05.12.2011 0

The Senate Should Block Susan Carney from the Second Circuit Court of Appeals

Yesterday, Americans for Limited Government President Bill Wilson sent a letter to the Senate urging Senators to block the confirmation of Susan Carney from becoming a judge on the Second Circuit Court of Appeals.

Here is the letter from Bill Wilson:

May 11th, 2011

The Honorable Mitch McConnell

Senate Minority Leader

361-A Russell Senate Office Building

Washington, D.C. 20510

Dear Leader McConnell:

On Jan. 15, 2011, Barack Obama nominated for the 2nd Circuit Court of Appeals, Susan Carney, Deputy General Counsel for Yale University. She has been voted out of the Judiciary Committee, and currently is awaiting full Senate consideration.   Unfortunately, as with other Obama nominees, serious questions have been raised about Susan Carney’s lack of integrity. The allegations arise from Carney’s tenure at Yale University, and call into question both her judgment as an attorney and her temperament to serve as a federal judge.

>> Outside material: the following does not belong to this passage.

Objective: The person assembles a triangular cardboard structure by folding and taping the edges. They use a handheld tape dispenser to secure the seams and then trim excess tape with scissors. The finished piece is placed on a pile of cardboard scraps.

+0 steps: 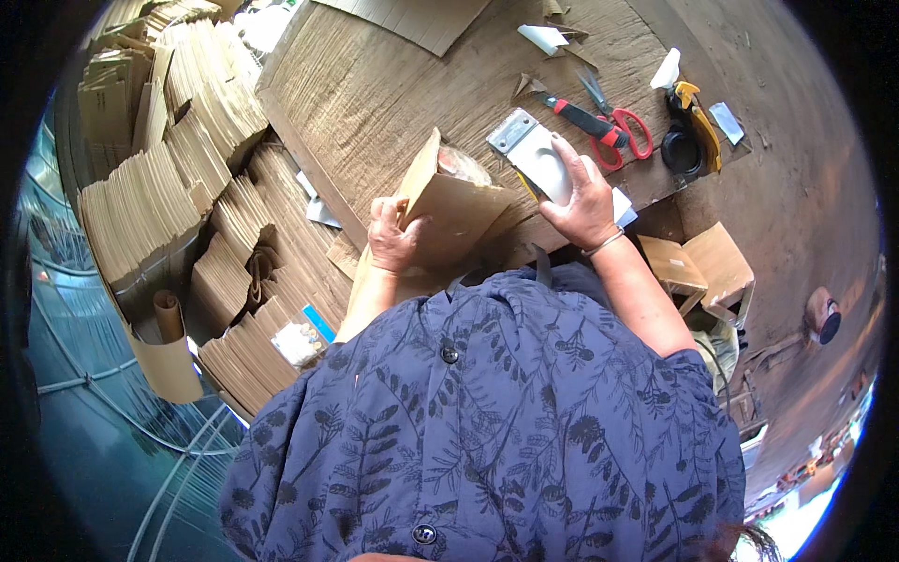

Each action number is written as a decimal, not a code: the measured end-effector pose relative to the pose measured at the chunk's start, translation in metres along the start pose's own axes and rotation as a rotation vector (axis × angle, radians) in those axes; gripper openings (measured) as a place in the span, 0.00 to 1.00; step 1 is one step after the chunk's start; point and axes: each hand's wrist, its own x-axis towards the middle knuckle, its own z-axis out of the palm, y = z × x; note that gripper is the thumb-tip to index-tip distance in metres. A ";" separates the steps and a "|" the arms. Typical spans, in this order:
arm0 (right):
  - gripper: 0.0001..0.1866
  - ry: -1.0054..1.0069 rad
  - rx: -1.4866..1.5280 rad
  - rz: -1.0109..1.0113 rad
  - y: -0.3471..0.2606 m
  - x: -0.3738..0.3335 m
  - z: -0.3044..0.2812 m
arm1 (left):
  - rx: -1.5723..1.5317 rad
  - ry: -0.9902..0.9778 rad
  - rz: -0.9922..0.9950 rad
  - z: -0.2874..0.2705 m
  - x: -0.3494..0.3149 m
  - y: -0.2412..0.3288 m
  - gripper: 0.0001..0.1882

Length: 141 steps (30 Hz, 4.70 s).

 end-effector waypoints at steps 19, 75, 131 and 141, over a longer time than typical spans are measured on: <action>0.42 -0.517 0.103 -0.221 0.022 0.075 -0.022 | -1.031 0.006 -0.983 -0.050 0.097 0.014 0.11; 0.39 -0.709 0.605 0.642 0.075 -0.034 -0.015 | 0.171 -0.519 -0.037 0.036 0.093 0.032 0.30; 0.40 -0.559 0.173 -0.186 0.023 0.051 -0.031 | -1.154 0.059 -0.894 -0.044 0.069 0.021 0.06; 0.43 -1.081 0.584 0.286 0.072 0.126 0.057 | -0.216 -0.040 -0.974 -0.013 0.052 -0.046 0.14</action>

In 2007, when it was revealed that a Dongguk University professor, Shin Jeong-ah, had not received a doctorate degree from Yale, Carney allegedly engaged in a cover-up to prevent information from surfacing showing that Yale had indeed confirmed to Dongguk that Shin was a Yale graduate, as revealed by court documents filed by Dongguk.

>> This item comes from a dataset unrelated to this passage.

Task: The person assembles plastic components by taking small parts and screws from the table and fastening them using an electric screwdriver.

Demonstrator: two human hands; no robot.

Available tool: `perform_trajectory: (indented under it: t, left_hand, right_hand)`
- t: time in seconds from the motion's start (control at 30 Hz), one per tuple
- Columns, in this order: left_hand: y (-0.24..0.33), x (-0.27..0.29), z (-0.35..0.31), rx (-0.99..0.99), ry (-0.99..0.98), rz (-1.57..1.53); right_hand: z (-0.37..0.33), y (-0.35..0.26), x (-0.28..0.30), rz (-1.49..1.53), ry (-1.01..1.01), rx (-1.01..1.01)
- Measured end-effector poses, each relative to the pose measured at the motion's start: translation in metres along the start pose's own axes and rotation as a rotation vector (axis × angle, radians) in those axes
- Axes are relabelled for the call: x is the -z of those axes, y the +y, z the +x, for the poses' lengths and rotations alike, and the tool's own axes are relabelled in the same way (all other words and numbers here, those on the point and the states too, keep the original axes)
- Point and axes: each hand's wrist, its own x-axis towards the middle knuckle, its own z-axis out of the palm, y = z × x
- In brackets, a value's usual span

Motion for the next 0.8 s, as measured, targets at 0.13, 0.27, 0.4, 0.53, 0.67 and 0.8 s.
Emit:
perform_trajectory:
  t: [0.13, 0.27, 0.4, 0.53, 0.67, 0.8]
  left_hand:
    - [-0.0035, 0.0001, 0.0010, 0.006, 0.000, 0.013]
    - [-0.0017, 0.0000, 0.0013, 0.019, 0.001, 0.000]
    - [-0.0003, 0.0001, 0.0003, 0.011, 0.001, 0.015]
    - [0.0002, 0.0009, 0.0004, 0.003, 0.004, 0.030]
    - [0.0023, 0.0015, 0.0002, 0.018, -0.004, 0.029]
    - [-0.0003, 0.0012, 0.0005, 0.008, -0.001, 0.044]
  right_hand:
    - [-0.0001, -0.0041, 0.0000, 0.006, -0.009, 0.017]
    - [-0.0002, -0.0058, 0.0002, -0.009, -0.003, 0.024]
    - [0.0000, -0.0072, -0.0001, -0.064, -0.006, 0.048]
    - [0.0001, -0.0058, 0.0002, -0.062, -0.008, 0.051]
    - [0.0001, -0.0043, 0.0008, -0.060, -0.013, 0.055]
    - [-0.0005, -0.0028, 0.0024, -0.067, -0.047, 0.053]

At the time, Carney said the confirmation fax verifying Shin’s doctorate sent by Yale was “not authentic,” even though it turned out that it was. She did not even apparently fully investigate Dongguk’s claim until the U.S. Justice Department issued a subpoena in the matter, and failed to even attempt to verify the authenticity of the fax, according to the plaintiffs.

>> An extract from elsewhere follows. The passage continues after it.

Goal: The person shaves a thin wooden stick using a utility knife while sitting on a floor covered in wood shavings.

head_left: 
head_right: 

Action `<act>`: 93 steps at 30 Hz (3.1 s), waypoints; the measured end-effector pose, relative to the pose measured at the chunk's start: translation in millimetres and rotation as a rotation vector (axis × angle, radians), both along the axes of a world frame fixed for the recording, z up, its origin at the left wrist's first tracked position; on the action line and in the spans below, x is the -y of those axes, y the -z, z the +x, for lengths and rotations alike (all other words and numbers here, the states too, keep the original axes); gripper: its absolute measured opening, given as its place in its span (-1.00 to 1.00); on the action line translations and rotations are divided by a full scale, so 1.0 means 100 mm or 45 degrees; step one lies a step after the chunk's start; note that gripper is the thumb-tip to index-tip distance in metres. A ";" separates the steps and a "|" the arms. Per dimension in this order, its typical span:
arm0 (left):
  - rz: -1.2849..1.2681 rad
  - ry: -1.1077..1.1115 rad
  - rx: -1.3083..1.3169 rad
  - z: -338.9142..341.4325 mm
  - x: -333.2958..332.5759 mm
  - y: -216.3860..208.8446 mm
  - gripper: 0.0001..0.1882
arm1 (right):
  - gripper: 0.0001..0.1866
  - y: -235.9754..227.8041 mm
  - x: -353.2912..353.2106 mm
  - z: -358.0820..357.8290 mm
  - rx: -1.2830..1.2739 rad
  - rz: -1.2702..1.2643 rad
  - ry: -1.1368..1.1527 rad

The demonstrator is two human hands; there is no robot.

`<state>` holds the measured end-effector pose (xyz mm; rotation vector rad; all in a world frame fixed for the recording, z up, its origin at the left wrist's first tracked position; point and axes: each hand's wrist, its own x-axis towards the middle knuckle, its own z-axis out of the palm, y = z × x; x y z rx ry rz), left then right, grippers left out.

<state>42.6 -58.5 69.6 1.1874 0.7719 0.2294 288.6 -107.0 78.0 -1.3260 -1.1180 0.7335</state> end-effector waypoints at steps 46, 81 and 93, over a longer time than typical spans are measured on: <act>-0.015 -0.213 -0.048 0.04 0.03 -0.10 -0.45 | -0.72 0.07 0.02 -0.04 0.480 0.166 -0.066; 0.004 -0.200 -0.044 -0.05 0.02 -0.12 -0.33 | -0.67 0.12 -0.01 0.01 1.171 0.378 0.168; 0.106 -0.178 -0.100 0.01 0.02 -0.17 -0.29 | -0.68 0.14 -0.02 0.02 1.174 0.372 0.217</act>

But Dongguk may have been too kind in its filings. It gives Yale and Carney the benefit of the doubt that they were merely negligent in their internal investigation of the matter.

It would be reasonable for Senators to question Carney about why it took a U.S. Attorney enforcing a U.S.-Korean treaty on cooperation in criminal matters to discover that, indeed, Yale University had confirmed that Shin had received the degree (see page 98 for Yale’s reply to the subpoena). It would be equally reasonable to question whether Yale University knew all along that it had sent the fax to Dongguk confirming the degree, and whether it was, with Carney’s knowledge, covering this fact up to salvage its own reputation.

After more than four months of Yale dragging its feet, Carney finally admitted that the University had indeed confirmed that Shin received the degree. She claimed that she had “inadvertently provided one piece of incorrect information” and that the confirmation had only been sent by an associate dean “in the rush of business”.

Dongguk University was not satisfied, and replied saying, “if Yale University had revealed the fact in your first reply of July 10, 2007, Dongguk University would not have received a lot of harsh criticism from the public.” In Korea, the scandal has been dubbed “Shin-gate” by media.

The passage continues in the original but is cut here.